In the fight which followed in the dark cave, the boys and Tom Bodine had won. The three others had been made prisoners. Learning their story and realizing the Mexican rebels were being employed as pawns by Von Arnheim, to the detriment of his own country, the American Stone had swung his allegiance to the boys and had been of material aid in effecting the subsequent rescue of Mr. Hampton.

All this came back to Jack in a flash, and he wondered if he had heard Frank aright. How in the world could Frank be speaking with Roy Stone? Frank was listening in wrapt attention to whatever message was coming over the radio, and Jack could not bear the suspense. He grasped Frank by an arm.

“Are you dreaming?” he asked. “Tell me what all this is about?”
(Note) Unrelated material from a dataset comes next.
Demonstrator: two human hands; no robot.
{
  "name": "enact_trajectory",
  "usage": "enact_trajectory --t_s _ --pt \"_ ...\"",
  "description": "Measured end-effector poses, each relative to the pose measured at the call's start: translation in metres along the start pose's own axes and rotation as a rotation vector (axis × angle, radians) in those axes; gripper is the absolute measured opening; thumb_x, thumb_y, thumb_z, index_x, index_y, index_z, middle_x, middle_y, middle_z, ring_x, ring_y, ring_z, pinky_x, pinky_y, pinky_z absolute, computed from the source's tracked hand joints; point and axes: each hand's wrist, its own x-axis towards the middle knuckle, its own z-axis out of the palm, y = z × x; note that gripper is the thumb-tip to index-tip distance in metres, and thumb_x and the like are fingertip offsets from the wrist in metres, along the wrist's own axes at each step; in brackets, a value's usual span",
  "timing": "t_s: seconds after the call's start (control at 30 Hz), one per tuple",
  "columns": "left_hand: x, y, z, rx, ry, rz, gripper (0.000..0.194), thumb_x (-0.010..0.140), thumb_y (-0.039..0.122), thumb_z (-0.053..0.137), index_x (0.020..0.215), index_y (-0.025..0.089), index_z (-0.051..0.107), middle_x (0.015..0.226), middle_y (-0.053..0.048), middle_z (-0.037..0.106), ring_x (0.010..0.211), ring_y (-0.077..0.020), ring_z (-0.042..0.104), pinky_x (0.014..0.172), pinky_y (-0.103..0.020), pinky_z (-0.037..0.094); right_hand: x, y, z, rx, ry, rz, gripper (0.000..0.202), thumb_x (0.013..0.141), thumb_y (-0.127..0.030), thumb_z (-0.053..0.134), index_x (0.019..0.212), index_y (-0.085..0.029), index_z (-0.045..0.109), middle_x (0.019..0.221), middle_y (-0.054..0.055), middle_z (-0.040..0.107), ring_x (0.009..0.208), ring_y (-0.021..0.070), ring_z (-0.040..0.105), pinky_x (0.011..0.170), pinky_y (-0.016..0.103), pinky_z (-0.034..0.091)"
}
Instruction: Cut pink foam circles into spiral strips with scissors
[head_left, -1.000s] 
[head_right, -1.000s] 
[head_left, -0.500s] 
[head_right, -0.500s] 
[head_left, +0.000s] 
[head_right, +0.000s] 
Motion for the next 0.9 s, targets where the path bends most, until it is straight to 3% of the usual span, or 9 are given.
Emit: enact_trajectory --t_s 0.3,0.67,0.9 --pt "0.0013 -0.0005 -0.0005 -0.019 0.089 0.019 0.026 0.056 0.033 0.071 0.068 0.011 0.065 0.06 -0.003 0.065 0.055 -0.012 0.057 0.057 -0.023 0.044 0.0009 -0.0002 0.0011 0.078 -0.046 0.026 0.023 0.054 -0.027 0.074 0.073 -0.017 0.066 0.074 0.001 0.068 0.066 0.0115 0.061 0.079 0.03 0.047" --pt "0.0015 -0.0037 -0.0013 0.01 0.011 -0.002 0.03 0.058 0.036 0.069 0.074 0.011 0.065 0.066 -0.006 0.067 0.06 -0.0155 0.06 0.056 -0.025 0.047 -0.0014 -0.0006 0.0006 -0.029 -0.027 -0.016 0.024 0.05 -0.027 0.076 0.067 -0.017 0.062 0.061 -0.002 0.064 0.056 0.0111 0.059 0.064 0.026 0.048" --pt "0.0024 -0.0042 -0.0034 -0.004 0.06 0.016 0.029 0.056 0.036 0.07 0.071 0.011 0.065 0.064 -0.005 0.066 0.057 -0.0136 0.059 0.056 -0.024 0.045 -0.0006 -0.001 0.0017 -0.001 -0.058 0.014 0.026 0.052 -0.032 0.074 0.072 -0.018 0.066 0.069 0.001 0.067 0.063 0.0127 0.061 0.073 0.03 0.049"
“Wait a minute, Roy, wait a minute,” Frank again said, speaking into the telephone transmitter. “Jack Hampton is here and he thinks I’m going crazy.” Then he turned to Jack with shining eyes.

“It’s Roy Stone all right enough,” he said. “He’s flying for the Spanish government, which is having one of its numerous wars with the Riff tribesmen of Morocco. At least, he’d been flying for the Spaniards but decided to quit fighting the Moors who had a better right to their own country than the Spaniards. Now he is crossing the desert to Abyssinia, where somebody told him there’s a war he could have a hand in. Anyway that’s what I gather. He was forced to descend at the Oasis Aiz-Or, and there found Amrath who told him of us. He recognized the names and wants to know if he can be of help.”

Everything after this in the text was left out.